What to produce
Each line from the start of the entries through the line that contains "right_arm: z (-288" should be output exactly, please.

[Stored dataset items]
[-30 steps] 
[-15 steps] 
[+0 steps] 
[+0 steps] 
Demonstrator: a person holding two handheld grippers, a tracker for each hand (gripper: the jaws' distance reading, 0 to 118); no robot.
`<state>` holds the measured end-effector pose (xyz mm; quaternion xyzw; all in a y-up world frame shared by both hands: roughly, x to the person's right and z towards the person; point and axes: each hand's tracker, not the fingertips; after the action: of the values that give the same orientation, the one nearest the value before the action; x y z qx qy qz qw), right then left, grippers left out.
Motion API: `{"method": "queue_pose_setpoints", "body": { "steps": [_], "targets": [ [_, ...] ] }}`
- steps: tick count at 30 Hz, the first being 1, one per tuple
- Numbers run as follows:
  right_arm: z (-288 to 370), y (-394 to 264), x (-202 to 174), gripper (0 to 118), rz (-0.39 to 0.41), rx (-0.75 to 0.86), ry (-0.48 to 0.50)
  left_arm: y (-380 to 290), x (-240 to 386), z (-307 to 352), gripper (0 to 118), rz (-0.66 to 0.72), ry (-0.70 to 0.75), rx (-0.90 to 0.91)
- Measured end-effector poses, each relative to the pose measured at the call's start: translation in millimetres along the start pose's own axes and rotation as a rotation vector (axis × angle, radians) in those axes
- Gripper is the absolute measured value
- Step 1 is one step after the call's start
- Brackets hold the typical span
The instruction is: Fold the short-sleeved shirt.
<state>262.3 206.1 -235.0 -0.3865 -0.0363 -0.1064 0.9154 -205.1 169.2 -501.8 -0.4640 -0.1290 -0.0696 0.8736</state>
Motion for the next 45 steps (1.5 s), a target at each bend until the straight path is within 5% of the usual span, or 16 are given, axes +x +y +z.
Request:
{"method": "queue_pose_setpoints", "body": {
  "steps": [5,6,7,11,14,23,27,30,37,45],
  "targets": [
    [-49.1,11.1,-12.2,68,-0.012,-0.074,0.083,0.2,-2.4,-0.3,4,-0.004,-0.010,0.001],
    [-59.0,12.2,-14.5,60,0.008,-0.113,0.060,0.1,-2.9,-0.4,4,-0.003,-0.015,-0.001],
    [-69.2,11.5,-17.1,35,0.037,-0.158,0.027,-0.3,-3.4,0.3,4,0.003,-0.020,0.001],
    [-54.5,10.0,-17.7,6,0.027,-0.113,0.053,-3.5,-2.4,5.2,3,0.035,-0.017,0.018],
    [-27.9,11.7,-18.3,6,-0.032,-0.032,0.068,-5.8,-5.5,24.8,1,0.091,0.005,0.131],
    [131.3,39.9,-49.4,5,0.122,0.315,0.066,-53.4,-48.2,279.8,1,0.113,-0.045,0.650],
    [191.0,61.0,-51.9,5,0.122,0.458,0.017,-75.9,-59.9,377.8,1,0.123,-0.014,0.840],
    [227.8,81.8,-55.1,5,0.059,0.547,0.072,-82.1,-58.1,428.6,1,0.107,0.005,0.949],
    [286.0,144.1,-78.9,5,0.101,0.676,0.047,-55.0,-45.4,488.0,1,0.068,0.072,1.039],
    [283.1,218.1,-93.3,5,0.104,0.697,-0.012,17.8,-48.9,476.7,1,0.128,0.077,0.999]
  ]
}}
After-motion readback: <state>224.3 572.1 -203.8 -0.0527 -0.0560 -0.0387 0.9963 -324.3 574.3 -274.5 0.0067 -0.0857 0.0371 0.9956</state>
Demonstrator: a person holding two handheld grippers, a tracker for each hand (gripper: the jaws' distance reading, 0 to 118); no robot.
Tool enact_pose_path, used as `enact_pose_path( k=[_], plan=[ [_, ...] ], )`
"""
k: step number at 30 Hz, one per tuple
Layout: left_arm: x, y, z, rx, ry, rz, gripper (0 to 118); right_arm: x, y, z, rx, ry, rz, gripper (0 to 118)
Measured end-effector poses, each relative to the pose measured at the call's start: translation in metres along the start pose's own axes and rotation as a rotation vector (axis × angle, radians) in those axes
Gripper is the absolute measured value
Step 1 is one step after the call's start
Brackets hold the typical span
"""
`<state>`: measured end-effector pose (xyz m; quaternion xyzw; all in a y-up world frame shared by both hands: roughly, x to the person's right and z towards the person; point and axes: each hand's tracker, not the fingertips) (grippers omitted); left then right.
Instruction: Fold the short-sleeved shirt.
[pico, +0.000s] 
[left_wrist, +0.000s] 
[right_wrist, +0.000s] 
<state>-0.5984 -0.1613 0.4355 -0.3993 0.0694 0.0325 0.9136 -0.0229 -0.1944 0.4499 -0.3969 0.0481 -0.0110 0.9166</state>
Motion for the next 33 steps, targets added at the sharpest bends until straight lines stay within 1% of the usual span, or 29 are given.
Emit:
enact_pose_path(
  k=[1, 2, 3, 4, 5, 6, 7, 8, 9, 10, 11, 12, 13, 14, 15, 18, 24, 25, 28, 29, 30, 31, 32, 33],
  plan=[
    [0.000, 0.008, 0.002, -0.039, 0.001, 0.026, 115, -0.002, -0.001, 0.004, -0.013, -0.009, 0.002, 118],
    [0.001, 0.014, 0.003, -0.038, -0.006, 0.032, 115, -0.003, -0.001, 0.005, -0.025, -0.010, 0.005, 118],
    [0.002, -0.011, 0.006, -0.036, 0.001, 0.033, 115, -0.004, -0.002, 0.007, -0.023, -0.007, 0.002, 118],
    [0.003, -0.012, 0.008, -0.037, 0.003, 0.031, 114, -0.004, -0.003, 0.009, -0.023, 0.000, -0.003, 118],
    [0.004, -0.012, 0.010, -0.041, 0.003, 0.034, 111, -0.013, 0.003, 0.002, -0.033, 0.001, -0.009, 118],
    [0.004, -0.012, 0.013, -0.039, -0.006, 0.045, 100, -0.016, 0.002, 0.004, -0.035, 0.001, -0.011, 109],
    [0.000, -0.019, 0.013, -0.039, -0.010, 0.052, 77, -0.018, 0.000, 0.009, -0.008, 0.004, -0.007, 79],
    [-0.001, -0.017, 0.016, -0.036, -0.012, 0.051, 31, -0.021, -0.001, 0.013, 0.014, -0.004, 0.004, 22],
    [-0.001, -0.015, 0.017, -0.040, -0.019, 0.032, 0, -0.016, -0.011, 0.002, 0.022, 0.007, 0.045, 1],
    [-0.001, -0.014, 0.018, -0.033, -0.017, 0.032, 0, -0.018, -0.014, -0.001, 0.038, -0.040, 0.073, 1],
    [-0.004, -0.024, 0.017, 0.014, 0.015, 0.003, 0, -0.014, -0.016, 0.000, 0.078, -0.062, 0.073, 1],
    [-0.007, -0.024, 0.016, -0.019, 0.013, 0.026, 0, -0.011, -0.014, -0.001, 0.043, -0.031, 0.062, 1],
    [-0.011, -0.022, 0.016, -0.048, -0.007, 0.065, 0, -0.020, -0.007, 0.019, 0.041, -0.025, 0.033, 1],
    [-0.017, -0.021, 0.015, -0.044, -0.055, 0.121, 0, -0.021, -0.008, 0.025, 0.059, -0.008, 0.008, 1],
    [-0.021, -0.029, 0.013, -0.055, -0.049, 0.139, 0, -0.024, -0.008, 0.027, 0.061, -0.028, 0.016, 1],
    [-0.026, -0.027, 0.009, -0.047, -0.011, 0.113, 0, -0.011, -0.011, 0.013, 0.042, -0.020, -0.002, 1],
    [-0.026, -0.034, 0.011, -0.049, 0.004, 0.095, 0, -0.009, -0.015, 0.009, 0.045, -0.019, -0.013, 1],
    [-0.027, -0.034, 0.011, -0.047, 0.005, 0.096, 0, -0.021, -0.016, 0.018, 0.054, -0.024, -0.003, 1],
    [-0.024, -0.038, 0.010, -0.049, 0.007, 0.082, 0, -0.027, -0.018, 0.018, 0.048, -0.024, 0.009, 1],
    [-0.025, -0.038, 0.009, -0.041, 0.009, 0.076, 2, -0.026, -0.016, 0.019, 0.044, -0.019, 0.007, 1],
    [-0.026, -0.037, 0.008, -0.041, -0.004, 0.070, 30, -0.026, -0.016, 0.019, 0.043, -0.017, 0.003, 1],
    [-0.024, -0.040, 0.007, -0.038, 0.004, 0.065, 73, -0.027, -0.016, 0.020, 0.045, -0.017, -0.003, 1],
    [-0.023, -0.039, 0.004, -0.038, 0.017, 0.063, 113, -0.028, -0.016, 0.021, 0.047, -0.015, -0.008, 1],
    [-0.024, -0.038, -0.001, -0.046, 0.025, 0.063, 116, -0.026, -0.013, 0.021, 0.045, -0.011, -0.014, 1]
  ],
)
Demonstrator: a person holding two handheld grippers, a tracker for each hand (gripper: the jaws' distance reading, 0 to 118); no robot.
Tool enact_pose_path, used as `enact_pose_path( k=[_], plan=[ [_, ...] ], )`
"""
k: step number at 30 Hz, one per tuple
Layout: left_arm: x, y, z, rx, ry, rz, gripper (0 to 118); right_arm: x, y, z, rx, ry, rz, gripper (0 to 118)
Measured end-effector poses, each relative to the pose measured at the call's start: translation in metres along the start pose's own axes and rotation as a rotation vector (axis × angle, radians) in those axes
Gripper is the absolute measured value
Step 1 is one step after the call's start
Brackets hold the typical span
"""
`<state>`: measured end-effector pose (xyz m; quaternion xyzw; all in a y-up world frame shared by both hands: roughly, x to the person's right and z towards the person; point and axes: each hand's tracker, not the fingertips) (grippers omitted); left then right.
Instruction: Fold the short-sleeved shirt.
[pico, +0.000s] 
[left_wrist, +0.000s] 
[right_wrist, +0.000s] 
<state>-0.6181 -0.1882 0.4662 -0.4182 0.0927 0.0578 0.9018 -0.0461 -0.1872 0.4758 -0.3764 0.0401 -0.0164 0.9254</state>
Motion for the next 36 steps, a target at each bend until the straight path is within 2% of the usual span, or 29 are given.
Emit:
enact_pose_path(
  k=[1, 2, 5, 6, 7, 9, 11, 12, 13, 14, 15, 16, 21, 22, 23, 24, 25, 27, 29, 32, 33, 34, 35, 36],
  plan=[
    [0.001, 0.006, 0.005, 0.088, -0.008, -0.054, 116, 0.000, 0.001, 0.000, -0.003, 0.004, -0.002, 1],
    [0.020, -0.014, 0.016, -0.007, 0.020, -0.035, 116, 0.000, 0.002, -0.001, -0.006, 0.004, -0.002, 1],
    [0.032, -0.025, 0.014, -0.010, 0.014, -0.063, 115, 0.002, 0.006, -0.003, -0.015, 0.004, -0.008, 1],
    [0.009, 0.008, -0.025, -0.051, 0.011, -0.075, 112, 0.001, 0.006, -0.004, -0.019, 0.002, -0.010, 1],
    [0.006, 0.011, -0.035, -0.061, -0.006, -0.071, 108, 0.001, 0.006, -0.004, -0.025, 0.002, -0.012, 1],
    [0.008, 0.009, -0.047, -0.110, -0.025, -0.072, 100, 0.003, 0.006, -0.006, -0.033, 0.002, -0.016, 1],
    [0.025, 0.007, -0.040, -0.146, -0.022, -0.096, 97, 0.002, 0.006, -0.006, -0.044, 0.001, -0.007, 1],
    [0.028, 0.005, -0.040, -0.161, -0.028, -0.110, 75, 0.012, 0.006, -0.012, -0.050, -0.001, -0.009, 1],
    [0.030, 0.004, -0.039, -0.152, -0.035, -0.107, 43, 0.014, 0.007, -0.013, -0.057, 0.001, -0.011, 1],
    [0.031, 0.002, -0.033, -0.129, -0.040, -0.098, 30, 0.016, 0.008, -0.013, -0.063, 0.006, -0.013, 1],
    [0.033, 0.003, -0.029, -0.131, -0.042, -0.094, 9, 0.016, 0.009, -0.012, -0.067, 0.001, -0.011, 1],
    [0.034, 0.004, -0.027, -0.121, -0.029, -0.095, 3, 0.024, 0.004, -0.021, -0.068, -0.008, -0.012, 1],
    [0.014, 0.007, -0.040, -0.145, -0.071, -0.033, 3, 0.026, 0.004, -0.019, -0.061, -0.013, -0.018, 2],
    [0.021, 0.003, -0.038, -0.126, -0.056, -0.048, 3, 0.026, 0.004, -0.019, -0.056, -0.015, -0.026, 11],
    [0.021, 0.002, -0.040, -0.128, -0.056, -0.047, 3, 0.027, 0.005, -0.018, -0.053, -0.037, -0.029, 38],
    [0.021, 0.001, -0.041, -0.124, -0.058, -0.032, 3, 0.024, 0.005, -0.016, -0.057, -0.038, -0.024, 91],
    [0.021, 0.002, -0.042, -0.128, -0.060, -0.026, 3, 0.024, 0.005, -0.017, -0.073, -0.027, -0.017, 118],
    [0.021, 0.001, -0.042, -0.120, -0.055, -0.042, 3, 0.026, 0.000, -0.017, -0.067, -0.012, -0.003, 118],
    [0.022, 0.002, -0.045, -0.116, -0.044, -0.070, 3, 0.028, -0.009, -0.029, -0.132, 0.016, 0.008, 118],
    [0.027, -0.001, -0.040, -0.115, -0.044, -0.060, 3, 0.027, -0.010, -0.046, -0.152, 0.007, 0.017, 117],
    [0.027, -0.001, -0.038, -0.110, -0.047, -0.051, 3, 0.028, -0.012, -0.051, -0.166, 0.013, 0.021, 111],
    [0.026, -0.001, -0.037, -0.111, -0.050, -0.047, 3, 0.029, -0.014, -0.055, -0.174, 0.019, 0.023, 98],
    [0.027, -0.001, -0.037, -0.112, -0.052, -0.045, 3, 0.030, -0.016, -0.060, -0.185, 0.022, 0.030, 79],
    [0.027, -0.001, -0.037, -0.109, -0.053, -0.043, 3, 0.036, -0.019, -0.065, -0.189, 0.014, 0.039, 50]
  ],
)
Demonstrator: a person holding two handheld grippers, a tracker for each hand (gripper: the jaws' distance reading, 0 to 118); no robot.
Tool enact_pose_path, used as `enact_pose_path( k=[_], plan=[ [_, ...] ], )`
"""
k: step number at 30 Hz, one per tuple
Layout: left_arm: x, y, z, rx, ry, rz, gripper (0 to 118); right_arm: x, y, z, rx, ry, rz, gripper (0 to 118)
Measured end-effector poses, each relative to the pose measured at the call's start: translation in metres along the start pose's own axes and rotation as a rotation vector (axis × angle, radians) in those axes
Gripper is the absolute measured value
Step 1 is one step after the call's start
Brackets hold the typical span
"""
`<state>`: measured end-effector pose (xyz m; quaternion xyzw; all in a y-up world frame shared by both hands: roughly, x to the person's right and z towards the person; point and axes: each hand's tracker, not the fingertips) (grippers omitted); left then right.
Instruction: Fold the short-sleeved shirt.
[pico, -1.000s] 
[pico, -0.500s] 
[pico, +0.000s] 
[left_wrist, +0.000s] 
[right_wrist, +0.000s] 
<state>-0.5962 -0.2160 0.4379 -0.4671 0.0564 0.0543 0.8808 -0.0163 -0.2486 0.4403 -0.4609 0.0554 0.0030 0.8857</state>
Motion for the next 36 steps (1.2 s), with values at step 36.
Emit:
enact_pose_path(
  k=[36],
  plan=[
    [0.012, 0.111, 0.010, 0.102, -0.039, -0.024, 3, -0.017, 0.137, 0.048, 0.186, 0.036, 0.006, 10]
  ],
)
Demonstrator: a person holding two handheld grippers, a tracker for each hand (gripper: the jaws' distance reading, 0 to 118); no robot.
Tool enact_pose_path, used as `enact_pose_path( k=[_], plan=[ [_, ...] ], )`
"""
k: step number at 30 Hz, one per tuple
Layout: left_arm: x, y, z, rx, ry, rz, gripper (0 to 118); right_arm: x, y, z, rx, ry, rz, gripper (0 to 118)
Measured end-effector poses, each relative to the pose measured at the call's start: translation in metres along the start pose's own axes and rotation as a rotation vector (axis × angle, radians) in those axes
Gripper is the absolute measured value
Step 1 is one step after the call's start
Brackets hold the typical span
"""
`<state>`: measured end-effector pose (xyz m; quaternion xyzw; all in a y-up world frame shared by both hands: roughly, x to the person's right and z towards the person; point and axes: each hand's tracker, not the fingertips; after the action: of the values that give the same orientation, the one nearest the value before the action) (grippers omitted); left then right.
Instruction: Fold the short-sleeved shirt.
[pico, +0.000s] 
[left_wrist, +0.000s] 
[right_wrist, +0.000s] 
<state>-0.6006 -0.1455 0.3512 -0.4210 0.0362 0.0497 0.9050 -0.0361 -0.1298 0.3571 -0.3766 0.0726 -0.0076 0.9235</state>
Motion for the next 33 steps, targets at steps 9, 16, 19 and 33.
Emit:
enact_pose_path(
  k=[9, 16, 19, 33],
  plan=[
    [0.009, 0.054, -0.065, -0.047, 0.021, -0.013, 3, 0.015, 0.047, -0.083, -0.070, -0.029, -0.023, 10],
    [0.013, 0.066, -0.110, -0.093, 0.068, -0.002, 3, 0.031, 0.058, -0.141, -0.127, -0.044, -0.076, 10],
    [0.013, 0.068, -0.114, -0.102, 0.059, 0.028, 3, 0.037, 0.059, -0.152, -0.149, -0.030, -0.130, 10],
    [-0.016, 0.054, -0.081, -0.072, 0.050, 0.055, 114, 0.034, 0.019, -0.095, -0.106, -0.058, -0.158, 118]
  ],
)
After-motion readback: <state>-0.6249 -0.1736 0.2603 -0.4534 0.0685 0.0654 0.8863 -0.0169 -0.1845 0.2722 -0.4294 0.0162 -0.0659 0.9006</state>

Solved problem
[-30 steps] 
[-15 steps] 
[+0 steps] 
[+0 steps] 
Demonstrator: a person holding two handheld grippers, a tracker for each hand (gripper: the jaws' distance reading, 0 to 118); no robot.
`<state>` holds the measured end-effector pose (xyz mm; quaternion xyzw; all in a y-up world frame shared by both hands: roughly, x to the person's right and z towards the person; point and axes: each hand's tracker, not the fingertips; after the action: of the values that give the same orientation, the one nearest the value before the action; x y z qx qy qz qw), right then left, grippers left out.
Motion API: `{"method": "queue_pose_setpoints", "body": { "steps": [_], "targets": [ [_, ...] ] }}`
- steps: tick count at 30 Hz, the first being 1, one per tuple
- Numbers run as follows:
  right_arm: z (-288 to 370), y (-394 to 264), x (-202 to 174), gripper (0 to 118), rz (-0.39 to 0.41), rx (-0.75 to 0.86), ry (-0.48 to 0.50)

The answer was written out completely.